“ROCKET DOCKET” BILL UNANIMOUSLY PASSES STATE SENATE COMMITTEE
Tuesday, April 21, 2015
—The Illinois State Senate’s Judiciary Committee unanimously passed a “Rocket Docket” bill sought by Cook County Sheriff Thomas J. Dart to move small-time, non-violent offenders more quickly through the Cook County Jail.
“These are people in on retail theft or criminal trespass charges – these are people traditionally looking for a place to sleep,” Dart testified. “They are staying for outrageous lengths of time. For the human side of this, these are not people that should be incarcerated for any length of time unless there is a compelling state reason.”
The Accelerated Resolution Court Act would establish a pilot program for non-violent offenders charged with retail theft under $300 or criminal trespass to have their cases resolved within a month.

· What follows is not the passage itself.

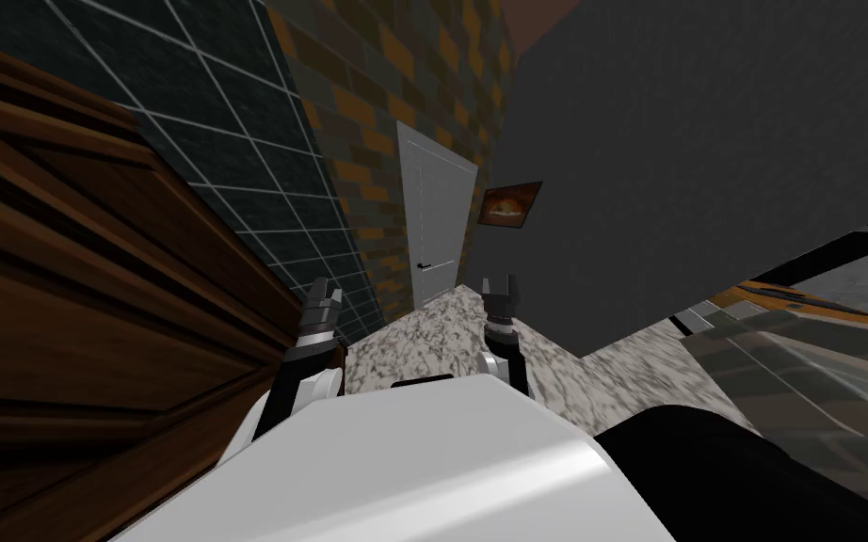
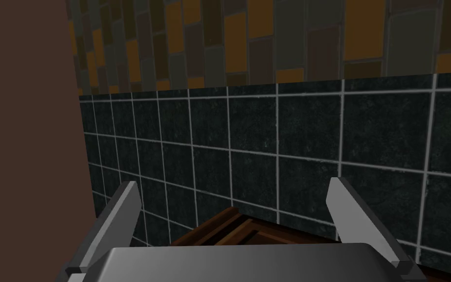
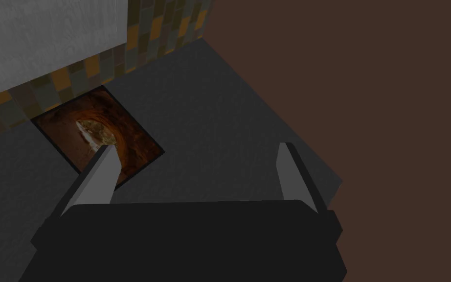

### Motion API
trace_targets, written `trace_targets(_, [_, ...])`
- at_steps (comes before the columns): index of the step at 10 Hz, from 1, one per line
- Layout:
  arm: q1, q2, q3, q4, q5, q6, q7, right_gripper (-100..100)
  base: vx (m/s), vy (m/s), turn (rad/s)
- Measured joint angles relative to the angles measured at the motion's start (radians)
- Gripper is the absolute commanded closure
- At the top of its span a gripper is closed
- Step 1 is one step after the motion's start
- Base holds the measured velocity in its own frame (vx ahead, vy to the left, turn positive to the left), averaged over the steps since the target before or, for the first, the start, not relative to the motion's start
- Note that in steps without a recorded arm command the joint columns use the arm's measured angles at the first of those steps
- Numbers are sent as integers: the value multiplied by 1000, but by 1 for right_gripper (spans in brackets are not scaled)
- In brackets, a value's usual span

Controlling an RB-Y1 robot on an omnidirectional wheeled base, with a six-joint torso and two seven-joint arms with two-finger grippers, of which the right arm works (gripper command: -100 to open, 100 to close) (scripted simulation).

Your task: Pull the door open

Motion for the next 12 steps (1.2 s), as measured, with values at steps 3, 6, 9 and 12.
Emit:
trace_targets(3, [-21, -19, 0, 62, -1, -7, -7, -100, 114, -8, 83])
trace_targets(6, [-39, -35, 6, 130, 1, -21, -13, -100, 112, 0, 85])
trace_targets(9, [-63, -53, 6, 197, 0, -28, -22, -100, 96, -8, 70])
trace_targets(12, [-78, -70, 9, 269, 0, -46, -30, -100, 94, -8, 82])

If their case has not been disposed of in a month, they will be released from jail on their own recognizance.
The bill is aimed at people who lack the resources to make even a low bail therefore they sit in jail at a high cost to taxpayers, while the causes of their repeated arrests are not addressed. It often involves people with mental illnesses who have multiple arrests for the same petty crimes.
The bill would not apply to any of the serious defendants at the Cook County Jail awaiting trial on charges of murder, sexual assault or other violent crime.

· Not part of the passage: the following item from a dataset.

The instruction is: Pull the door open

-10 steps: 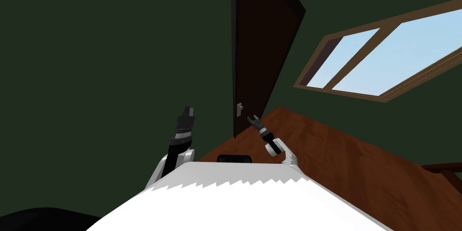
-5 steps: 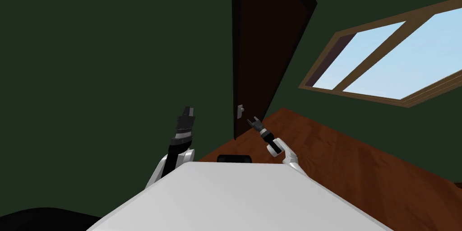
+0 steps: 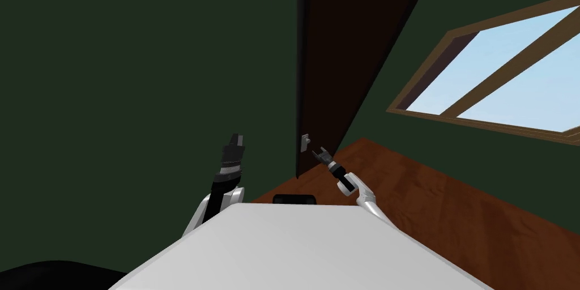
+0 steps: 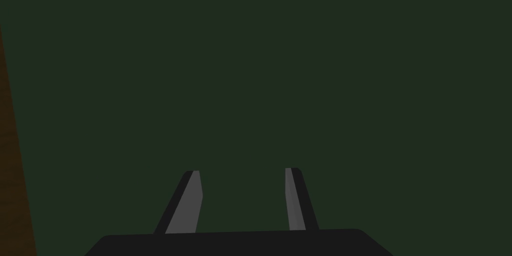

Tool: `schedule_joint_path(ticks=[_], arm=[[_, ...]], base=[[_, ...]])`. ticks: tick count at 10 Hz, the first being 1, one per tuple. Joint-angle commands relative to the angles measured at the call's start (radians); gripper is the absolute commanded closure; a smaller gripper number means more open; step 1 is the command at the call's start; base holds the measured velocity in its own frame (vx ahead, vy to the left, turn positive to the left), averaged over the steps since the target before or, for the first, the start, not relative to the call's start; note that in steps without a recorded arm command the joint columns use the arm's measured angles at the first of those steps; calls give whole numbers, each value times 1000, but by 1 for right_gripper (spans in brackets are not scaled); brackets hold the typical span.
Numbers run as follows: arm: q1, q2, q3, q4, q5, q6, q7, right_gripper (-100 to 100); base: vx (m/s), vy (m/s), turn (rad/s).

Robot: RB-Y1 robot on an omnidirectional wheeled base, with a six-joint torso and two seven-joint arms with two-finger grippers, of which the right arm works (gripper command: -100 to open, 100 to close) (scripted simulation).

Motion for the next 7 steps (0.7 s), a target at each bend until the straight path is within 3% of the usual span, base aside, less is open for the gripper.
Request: schedule_joint_path(ticks=[1, 3, 5, 7], arm=[[-11, -12, -32, 44, -15, -26, 6, -100], [-23, -21, -56, 80, -27, -43, 9, -100], [-44, -37, -101, 144, -49, -74, 15, -100], [-48, -40, -109, 156, -53, -79, 16, -100]], base=[[151, 142, 183], [120, 143, 112], [148, 120, 213], [95, 49, 47]])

Sheriff Dart has been posting on his website every week case studies of detainees who fit this profile: a pregnant woman most recently arrested for stealing plums and candy bars who has spent more than 200 nights in jail at a cost to taxpayers of more than $50,000; a diabetic most recently arrested for stealing eight packs of Snickers who has spent more than 1,000 nights in the jail at a cost of $160,000. Both have multiple arrests.
Long stays in the jail are not the right answer for people committing crimes of survival -- especially people with mental illness, Dart told committee members.

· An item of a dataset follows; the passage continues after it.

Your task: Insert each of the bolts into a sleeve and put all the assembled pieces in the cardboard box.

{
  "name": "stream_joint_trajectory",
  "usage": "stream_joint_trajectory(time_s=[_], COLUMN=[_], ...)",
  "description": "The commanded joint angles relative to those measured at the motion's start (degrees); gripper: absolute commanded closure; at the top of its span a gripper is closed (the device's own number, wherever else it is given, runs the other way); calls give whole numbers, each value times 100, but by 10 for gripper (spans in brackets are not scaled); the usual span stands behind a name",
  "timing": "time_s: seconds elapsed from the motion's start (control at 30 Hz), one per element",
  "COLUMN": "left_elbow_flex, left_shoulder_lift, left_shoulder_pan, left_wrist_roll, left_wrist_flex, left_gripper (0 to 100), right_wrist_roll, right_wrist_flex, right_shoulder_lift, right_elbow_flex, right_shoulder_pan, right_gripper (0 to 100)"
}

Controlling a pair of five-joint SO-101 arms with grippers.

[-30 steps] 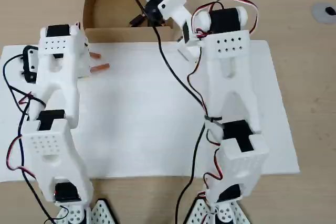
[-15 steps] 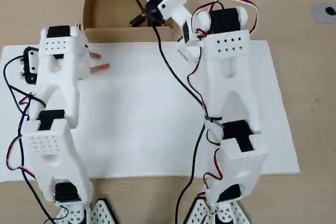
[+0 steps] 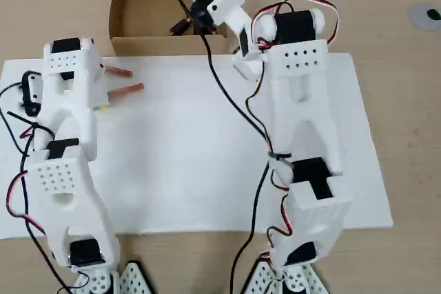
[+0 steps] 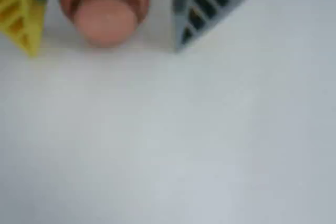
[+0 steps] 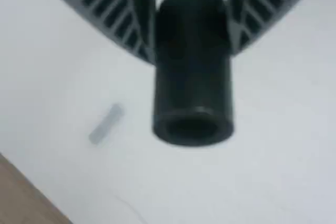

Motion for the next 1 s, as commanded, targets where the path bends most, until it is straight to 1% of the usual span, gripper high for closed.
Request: stream_joint_trajectory(time_s=[0.0, 0.2, 0.63, 0.73, 0.8, 0.93, 0.97], left_elbow_flex=[-308, -281, -264, -220, -105, -114, -123], left_shoulder_lift=[-75, -295, -277, -277, -224, -31, 13], left_shoulder_pan=[176, 299, 360, 360, 360, 325, 316], left_wrist_roll=[-202, -193, -176, -193, -193, -202, -202], left_wrist_flex=[26, 26, -18, -193, -387, -721, -756], left_gripper=[812, 812, 812, 812, 844, 990, 998], right_wrist_roll=[-26, -26, -26, -26, -26, -26, -26], right_wrist_flex=[-105, -105, -97, -97, -97, -97, -97], right_shoulder_lift=[-154, 4, 101, 110, 110, 84, 84], right_elbow_flex=[-4, -48, -251, -277, -277, -277, -277], right_shoulder_pan=[-84, -48, -22, -22, -22, -22, -22], right_gripper=[987, 987, 987, 987, 987, 987, 987])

The bill, SB202, is sponsored by State Sen. Bill Cunningham, D-Chicago. Tuesday’s 10-0 bi-partisan committee vote moves the bill to the full senate.
Earlier on Tuesday, Cook County Jail Executive Director Cara Smith testified to the Senate Special Committee on Restorative Justice about the number of detainees driven from the jail to the Illinois Department of Corrections only to be turned around the same day because they had served their full sentences at the jail. Between Oct. 1 and March 31, 500 detainees served 27,570 "dead days" - days served in the Cook County Jail for which the defendant gets no credit. The cost to Cook County taxpayers for those "dead days" was $3.9 million. Officials of the Illinois Department of Corrections said they would work with the committee and jail officials on the problem.